EXERCISE:
Check every line of the material below for the string "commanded", and return the ones that have it.

RECORDS PROVIDED:
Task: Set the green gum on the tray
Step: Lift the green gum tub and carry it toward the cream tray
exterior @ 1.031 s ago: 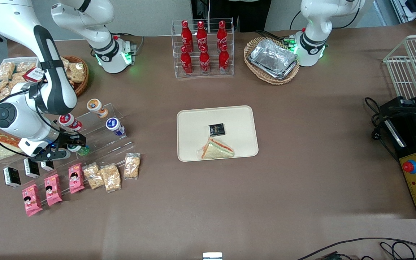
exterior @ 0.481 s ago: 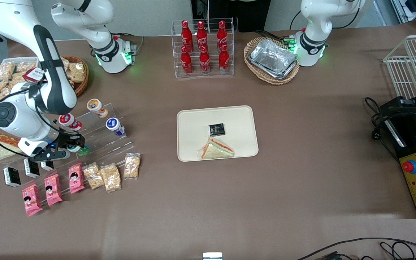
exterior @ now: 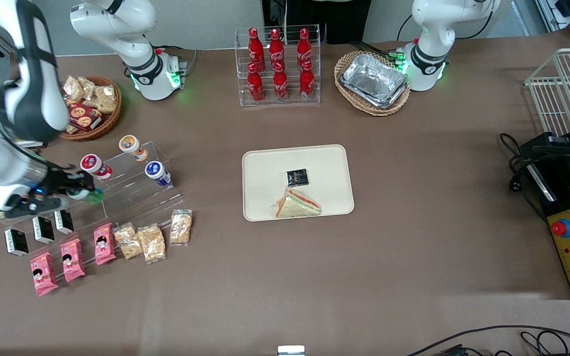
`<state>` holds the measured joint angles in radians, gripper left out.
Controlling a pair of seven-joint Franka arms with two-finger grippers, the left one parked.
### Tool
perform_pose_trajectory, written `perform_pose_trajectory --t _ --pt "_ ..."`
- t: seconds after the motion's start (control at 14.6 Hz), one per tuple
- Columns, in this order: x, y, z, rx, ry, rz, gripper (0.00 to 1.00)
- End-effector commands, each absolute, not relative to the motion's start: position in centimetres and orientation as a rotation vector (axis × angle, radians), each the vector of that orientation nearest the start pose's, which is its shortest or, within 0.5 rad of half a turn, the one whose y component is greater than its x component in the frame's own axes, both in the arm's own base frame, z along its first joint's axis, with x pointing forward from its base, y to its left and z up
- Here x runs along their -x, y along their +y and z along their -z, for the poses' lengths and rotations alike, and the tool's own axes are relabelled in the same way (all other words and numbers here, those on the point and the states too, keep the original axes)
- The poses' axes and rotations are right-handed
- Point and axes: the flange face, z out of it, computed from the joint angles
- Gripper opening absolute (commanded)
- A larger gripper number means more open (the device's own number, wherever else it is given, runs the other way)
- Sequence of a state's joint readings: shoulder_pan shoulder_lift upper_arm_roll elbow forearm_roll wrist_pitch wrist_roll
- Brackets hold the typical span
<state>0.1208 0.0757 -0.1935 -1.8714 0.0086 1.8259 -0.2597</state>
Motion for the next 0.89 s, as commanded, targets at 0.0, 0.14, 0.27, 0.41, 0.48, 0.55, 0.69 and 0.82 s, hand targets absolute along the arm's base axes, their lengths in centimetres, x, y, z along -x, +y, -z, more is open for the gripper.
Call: perform_pose_trajectory --t 0.0,0.14,0.27,0.41,0.48,0.55,0.69,0.82 --pt "-57.4 0.6 -54.2 3.109 -0.382 -0.232 0.13" --pt "-56.8 4.9 -56.2 3.120 -0.340 -0.242 0.09" --pt "-55.8 10.1 -57.0 3.135 -0.262 -0.258 0.09" --pt "-54.1 16.7 -57.3 3.159 -0.182 -0.249 0.09" --pt "-52.9 20.2 -57.3 3.175 -0.122 -0.243 0.09" --pt "-51.8 23.3 -57.1 3.187 -0.061 -0.231 0.09" --pt "-49.8 29.4 -56.2 3.162 0.046 -0.222 0.09" --pt "-48.9 34.3 -54.0 3.127 0.084 -0.195 0.09"
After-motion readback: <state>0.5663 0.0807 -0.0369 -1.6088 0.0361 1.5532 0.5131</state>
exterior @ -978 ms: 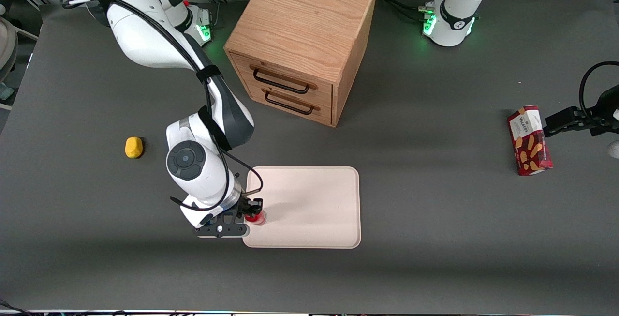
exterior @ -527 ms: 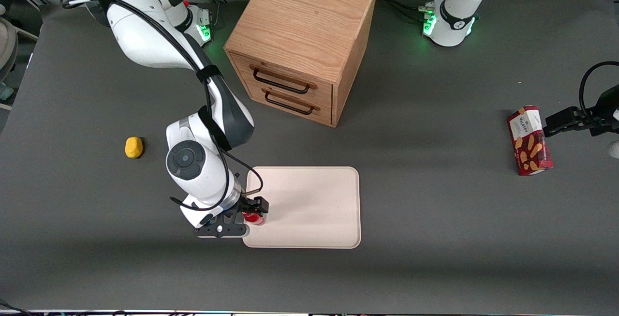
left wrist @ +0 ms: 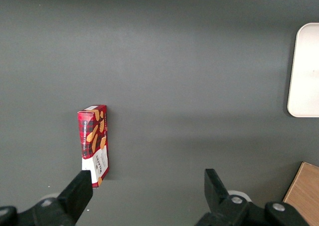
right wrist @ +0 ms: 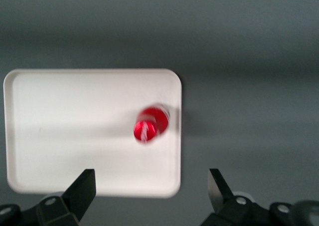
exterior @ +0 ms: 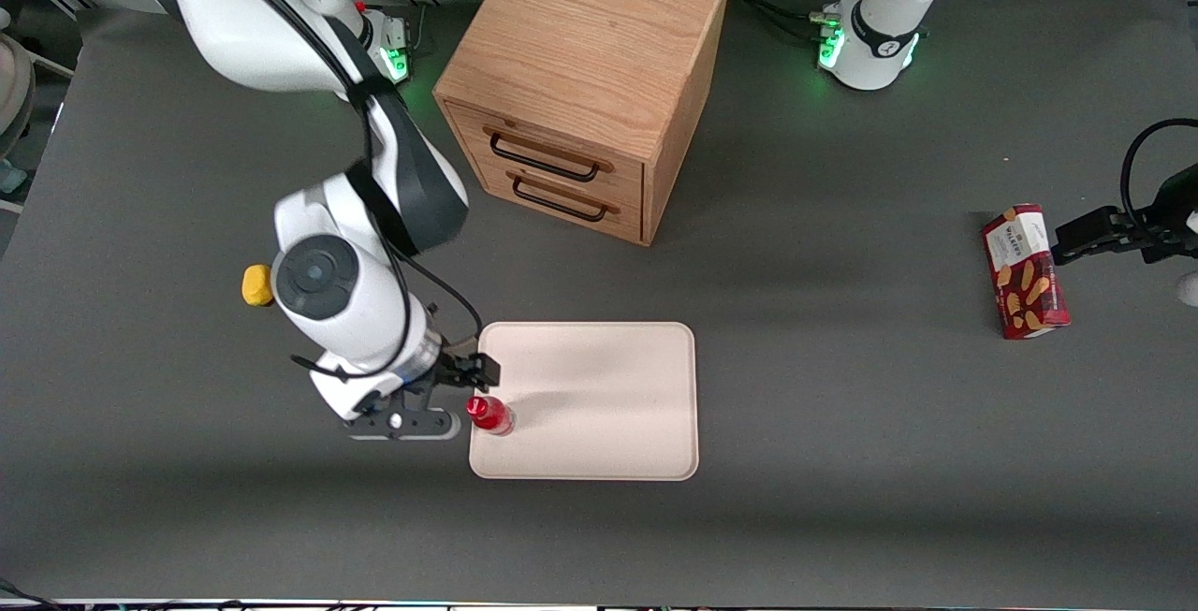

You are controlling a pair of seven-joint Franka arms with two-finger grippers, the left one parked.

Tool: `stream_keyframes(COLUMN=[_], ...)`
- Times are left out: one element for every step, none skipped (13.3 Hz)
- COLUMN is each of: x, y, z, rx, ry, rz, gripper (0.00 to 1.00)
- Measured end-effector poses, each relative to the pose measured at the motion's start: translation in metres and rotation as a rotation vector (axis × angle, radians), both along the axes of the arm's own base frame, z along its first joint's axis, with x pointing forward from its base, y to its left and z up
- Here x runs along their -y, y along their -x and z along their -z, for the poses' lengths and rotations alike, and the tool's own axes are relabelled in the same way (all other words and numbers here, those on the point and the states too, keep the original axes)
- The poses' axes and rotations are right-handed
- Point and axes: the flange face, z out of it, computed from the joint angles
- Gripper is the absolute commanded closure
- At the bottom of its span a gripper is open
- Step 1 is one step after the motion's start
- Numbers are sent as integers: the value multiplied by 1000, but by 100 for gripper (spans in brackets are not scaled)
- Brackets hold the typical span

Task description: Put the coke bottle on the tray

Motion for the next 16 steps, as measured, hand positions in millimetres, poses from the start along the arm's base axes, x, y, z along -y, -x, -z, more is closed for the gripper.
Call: stream_keyframes(x=[6, 12, 19, 24, 31, 39, 49, 62, 78, 98, 120, 142, 164, 185, 203, 219], y=[11, 22, 32, 42, 51, 58, 63, 67, 70, 74, 77, 80, 83, 85, 89, 93], z=[-27, -52, -74, -92, -108, -121, -133, -140, -144, -145, -146, -146, -147, -147, -147, -146], rx=[-18, -33, -48, -63, -74, -84, -94, -104, -114, -126, -138, -148, -152, -148, -140, -132], ry=[7, 13, 19, 25, 30, 34, 37, 40, 43, 45, 45, 45, 41, 36, 31, 28], rz=[2, 5, 8, 10, 14, 22, 32, 41, 41, 38, 32, 20, 4, -11, -24, -35], gripper=[0, 0, 0, 0, 0, 0, 0, 0, 0, 0, 0, 0, 0, 0, 0, 0])
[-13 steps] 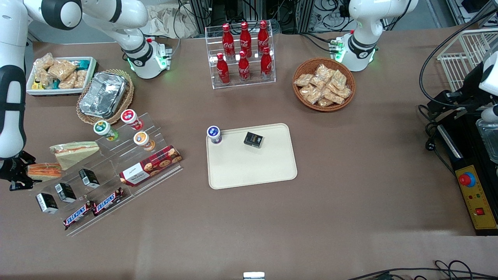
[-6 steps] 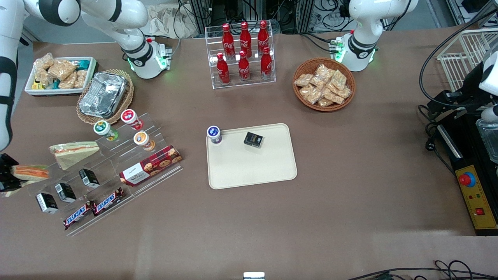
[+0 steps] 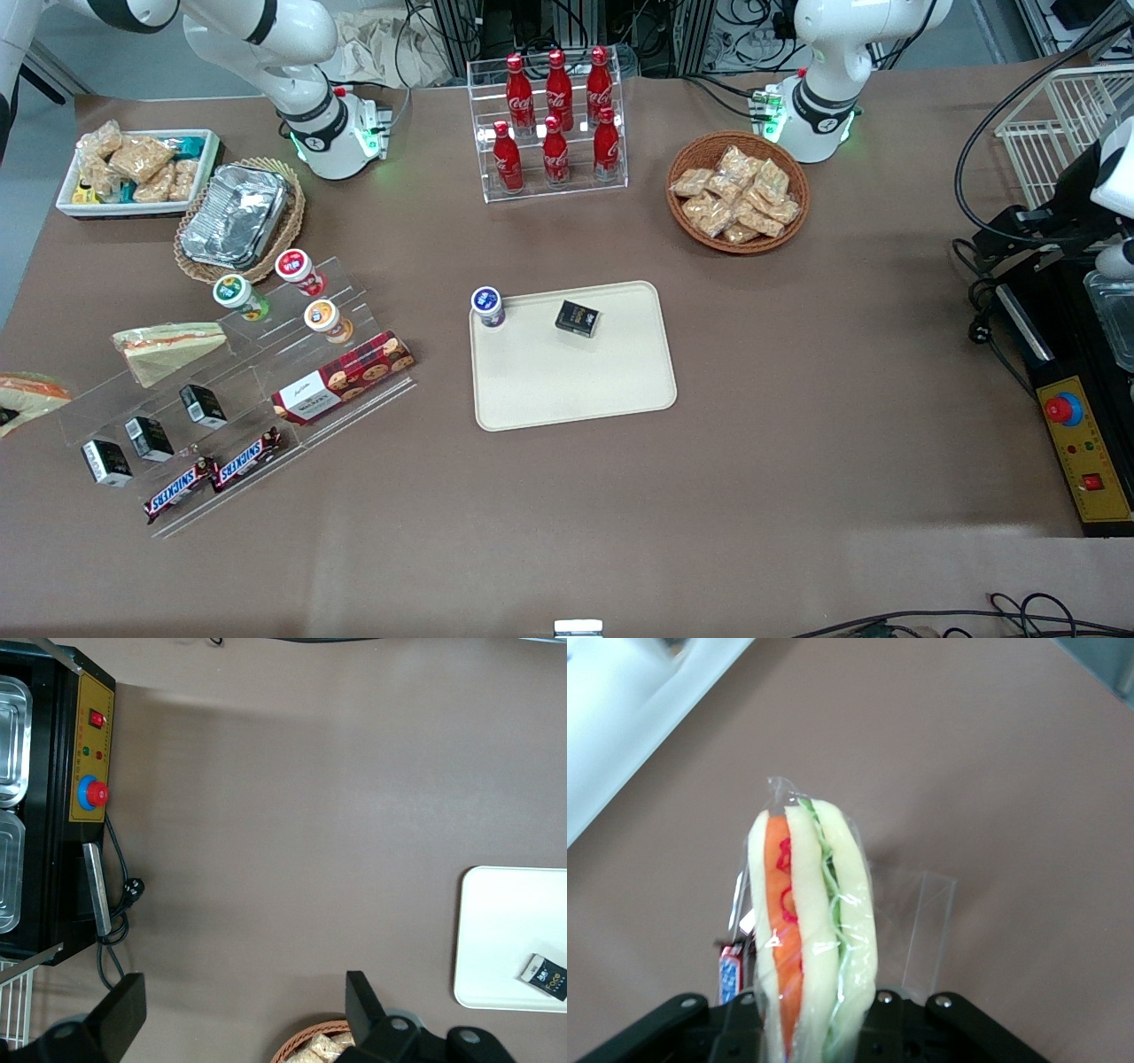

RESPONSE TO THE TASK:
- Gripper opening absolute (commanded)
Motion for the next 0.89 s, as commanded, targets at 0.0, 0.14, 0.27, 0.41, 0.48, 0.55, 0.69 and 0.82 s, hand targets absolute along the arm's base axes, their lengths in centimetres, x, y, z along -x, +y, -z, more is open for the gripper.
- Gripper is the absolute commanded closure

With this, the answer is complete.